С Лизой происходило что-то непонятное. Девушка, конечно, подумывала о замужестве. Встреча с привлекательным офицером запала в душу, но пока не разбудила сердце. Дмитрий Петрович был для нее просто одним из многих статных красавцев, которыми так славилась столица. Если бы молодой офицер проявил настойчивость, у него были бы шансы занять место в сердце Лизы, но… девушка решила, что уличное знакомство не может иметь продолжения.
Повернувшись к сестре, Лиза принялась обсуждать новые фасоны платьев из французского журнала мод.

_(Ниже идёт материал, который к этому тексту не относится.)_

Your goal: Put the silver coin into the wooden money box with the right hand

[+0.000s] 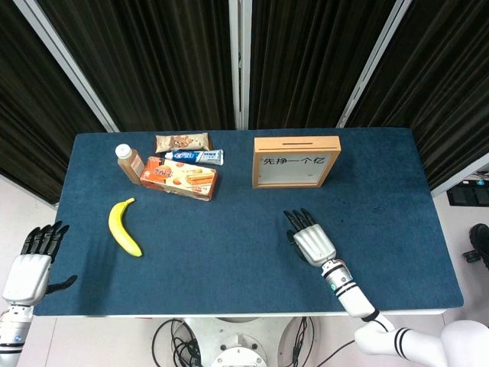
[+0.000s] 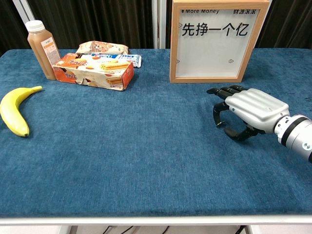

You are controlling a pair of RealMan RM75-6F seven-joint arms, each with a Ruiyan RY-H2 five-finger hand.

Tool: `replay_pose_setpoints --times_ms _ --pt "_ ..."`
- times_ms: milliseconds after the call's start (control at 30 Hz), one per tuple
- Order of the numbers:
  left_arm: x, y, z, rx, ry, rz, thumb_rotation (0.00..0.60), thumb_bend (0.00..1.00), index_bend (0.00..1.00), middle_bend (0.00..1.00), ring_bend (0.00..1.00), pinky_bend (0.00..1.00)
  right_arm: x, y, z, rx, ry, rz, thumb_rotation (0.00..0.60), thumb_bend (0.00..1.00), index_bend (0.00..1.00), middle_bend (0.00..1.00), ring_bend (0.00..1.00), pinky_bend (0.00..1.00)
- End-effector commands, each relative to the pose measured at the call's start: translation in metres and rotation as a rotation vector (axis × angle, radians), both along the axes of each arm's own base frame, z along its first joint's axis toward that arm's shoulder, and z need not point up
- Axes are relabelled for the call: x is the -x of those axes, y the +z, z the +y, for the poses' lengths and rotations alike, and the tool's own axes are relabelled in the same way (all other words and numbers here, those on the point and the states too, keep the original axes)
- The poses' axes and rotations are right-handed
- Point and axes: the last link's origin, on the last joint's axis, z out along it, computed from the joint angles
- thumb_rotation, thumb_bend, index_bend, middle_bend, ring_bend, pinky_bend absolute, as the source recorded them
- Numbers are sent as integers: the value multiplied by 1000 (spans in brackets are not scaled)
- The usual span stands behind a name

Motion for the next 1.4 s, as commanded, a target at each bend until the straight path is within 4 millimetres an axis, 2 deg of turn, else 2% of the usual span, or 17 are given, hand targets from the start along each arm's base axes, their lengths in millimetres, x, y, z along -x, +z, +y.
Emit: replay_pose_setpoints --times_ms 33,1400 --pt "0 -1 0 3 -1 0 600 121 26 0 0 0 0 -1 0 3 2 1 600 327 496 21 0 0" --pt "0 0 -5 8 -10 -28 600 122 26 0 0 0 -5 3 0 26 29 -35 600 327 510 39 0 0"
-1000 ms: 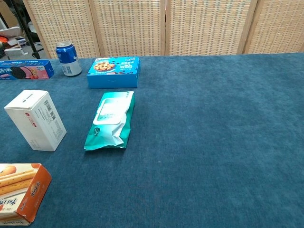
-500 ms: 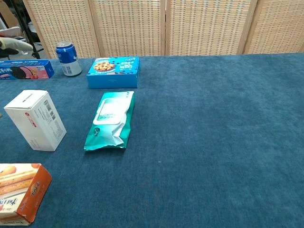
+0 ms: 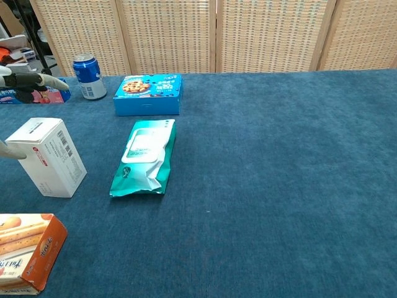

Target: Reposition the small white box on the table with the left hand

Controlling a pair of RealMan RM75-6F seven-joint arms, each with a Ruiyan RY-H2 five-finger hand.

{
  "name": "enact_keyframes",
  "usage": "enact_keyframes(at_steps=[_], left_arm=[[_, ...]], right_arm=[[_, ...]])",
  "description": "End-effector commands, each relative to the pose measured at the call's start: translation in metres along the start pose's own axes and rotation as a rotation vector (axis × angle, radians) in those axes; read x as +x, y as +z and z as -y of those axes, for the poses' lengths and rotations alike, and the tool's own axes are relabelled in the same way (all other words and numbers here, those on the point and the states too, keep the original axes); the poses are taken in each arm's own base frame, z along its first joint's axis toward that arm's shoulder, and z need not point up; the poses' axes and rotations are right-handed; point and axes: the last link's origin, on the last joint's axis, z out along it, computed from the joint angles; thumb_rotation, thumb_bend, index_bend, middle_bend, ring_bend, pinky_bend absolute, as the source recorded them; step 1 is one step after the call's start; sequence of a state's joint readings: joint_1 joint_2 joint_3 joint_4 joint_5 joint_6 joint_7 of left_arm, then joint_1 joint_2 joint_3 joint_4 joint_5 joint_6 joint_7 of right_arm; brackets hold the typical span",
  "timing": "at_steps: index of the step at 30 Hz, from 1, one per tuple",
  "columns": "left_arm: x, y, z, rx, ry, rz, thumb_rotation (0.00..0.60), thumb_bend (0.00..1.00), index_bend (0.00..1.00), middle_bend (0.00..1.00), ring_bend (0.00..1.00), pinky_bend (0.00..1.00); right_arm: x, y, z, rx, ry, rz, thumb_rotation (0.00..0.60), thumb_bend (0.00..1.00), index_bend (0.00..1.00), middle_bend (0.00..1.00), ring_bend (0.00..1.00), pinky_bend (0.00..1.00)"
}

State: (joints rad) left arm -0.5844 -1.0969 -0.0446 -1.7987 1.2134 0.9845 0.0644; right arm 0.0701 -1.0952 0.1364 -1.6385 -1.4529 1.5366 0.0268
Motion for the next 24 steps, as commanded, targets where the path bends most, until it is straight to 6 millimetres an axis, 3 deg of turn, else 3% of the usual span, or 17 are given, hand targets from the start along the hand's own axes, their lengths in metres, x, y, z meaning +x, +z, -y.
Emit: enact_keyframes(at_steps=[1, 5, 9, 13, 20, 24], left_arm=[[-0.002, 0.005, 0.0, 0.004, 0.021, 0.017, 0.6, 0.1, 0.04, 0.0, 0.0, 0.0], [-0.004, 0.01, -0.001, 0.018, 0.053, 0.032, 0.6, 0.11, 0.17, 0.13, 0.03, 0.07], [-0.005, 0.014, -0.001, 0.028, 0.077, 0.028, 0.6, 0.14, 0.36, 0.32, 0.17, 0.15], [-0.005, 0.015, 0.0, 0.048, 0.088, 0.019, 0.6, 0.17, 0.47, 0.43, 0.26, 0.23], [-0.002, 0.012, 0.005, 0.08, 0.054, -0.006, 0.6, 0.21, 0.49, 0.45, 0.27, 0.25], [0.004, 0.008, 0.009, 0.071, -0.06, -0.051, 0.6, 0.21, 0.49, 0.45, 0.27, 0.26]], right_arm=[[0.0, 0.0, 0.0, -0.001, 0.001, 0.001, 0.6, 0.0, 0.0, 0.0, 0.0, 0.0], [0.0, 0.001, -0.001, -0.004, 0.006, 0.001, 0.6, 0.0, 0.0, 0.0, 0.0, 0.0], [0.001, 0.001, -0.002, -0.006, 0.01, 0.001, 0.6, 0.0, 0.0, 0.0, 0.0, 0.0], [0.001, 0.002, -0.003, -0.007, 0.015, 0.004, 0.6, 0.0, 0.0, 0.0, 0.0, 0.0], [0.002, 0.001, -0.003, -0.007, 0.02, 0.005, 0.6, 0.0, 0.0, 0.0, 0.0, 0.0], [0.002, 0.001, -0.003, -0.007, 0.021, 0.004, 0.6, 0.0, 0.0, 0.0, 0.0, 0.0]])
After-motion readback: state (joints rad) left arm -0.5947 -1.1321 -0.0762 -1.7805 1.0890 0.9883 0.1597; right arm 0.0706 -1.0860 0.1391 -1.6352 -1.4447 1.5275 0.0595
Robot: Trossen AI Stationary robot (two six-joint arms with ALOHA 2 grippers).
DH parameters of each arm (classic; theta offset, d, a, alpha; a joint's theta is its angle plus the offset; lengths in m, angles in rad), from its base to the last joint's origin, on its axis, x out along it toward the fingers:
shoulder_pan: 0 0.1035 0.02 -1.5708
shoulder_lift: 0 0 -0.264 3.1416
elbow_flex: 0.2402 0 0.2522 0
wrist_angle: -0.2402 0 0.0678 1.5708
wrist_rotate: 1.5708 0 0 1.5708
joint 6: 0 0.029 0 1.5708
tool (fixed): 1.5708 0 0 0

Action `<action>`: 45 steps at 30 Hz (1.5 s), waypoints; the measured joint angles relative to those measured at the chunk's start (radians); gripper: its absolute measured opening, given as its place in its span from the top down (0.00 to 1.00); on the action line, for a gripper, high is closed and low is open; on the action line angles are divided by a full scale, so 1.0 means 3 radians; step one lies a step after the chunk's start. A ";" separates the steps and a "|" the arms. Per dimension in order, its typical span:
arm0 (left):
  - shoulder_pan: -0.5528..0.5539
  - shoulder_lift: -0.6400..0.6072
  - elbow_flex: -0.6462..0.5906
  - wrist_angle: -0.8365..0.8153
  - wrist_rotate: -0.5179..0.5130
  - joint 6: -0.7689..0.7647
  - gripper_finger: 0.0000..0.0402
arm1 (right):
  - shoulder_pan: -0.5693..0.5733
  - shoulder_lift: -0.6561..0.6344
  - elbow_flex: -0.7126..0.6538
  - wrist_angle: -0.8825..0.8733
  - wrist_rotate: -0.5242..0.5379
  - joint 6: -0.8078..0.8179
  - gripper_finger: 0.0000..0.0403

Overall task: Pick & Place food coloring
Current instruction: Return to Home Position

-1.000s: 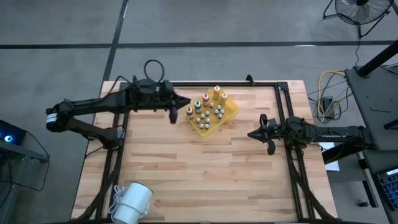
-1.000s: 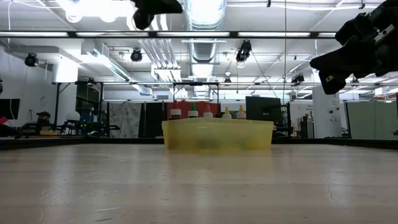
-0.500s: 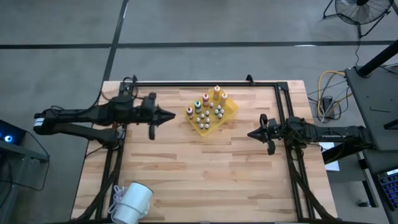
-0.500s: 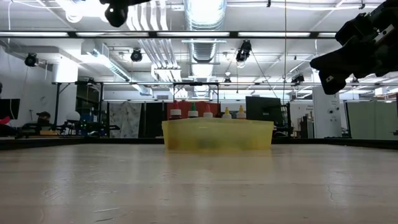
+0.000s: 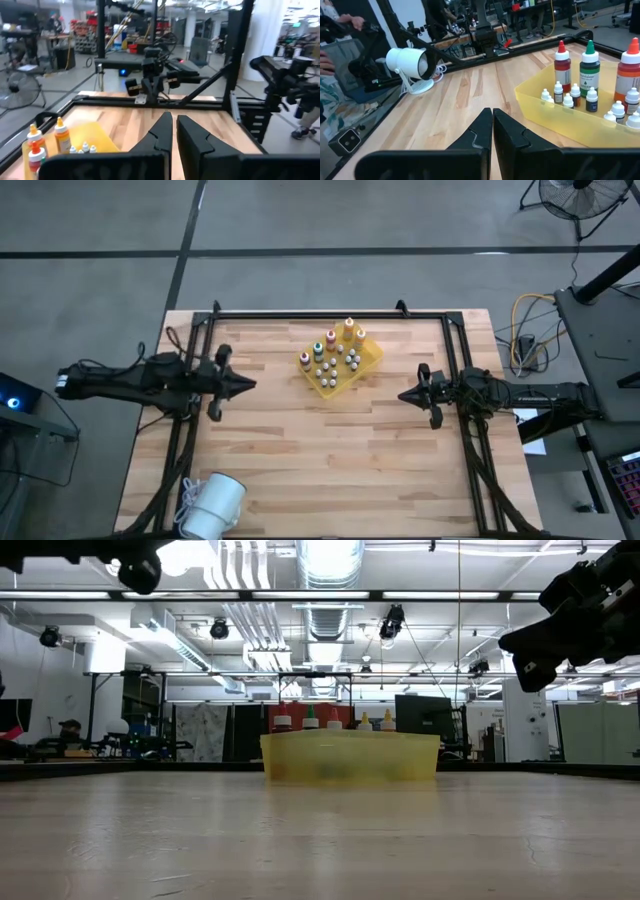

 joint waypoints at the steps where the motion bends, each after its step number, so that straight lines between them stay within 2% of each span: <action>1: -0.0017 -0.0072 -0.0051 0.0000 0.0001 0.0009 1.00 | 0.0000 0.0000 -0.0001 0.0001 0.0000 0.0000 0.98; 12: -0.0027 -0.0797 -0.0821 0.0208 -0.0003 0.0013 1.00 | 0.0000 0.0000 -0.0001 0.0001 0.0000 0.0000 0.98; 23: -0.0026 -0.1372 -0.1176 0.0244 -0.0023 0.0136 1.00 | -0.0001 0.0000 -0.0001 0.0001 0.0001 0.0000 0.98; 29: -0.0024 -0.1462 -0.1380 0.0237 -0.0307 0.0218 1.00 | -0.0001 0.0001 -0.0001 0.0001 0.0001 0.0000 0.98; 45: -0.0030 -0.1475 -0.1538 0.0170 -0.0312 0.0203 1.00 | -0.0001 0.0001 -0.0001 0.0001 0.0001 0.0000 0.98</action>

Молодая женщина застыла перед старым запылившимся зеркалом. Она внимательно разглядывала отражение, словно пыталась привыкнуть к тому, что видит. Маленькие пятнышки, выступившие на лице, пока ее не портили. Между тем женщине не нравилось это лицо, этот миниатюрный нос, узкие, невыразительные губы, почти незаметный, словно срезанный подбородок. Конечно, беспокоили и проявляющиеся признаки болезни. И только собственные глаза она считала красивыми: выразительные, как на иконах, писанных древними мастерами.
Повернувшись, она уперлась взглядом в Валериана:
— Вы будете спать здесь, на диване? Хорошо, тогда я размещусь в спальне.
Женщина подошла к круглому столу, стоявшему в центре невзрачной комнаты, и со вздохом опустилась на стул.
— Я хотел умолять вас… Я лишь прошу позволить любить вас…
Голос Валериана волновал женщину, но она предпочитала сдерживать чувства.
— Не будем сейчас об этом. Разве вы не знаете, Валери, что любить меня — смертельная опасность?
— Знаю, конечно, знаю. Но я не боюсь этого. Дорогая, я прошу лишь позволить…
Женщина сделала отрицательный жест рукой.
— Нет-нет, ни в коем случае не называйте меня по имени, забудьте его! Прежняя жизнь осталась в прошлом. Теперь я — просто Ефросинья.